Your instructions
Return only those lines of the listing that hold the word "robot".

Dataset excerpt
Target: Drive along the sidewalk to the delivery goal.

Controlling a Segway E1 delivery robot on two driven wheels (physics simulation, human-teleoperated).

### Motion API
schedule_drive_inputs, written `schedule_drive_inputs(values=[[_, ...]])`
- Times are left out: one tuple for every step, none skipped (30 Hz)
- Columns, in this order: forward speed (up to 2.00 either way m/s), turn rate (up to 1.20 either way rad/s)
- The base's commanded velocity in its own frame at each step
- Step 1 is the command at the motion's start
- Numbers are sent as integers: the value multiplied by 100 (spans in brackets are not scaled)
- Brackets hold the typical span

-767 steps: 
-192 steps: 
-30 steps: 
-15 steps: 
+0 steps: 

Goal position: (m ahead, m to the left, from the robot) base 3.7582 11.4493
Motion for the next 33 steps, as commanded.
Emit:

Your response
Controlling a Segway E1 delivery robot on two driven wheels (physics simulation, human-teleoperated).
Goal position: (m ahead, m to the left, from the robot) base 3.7582 11.4493

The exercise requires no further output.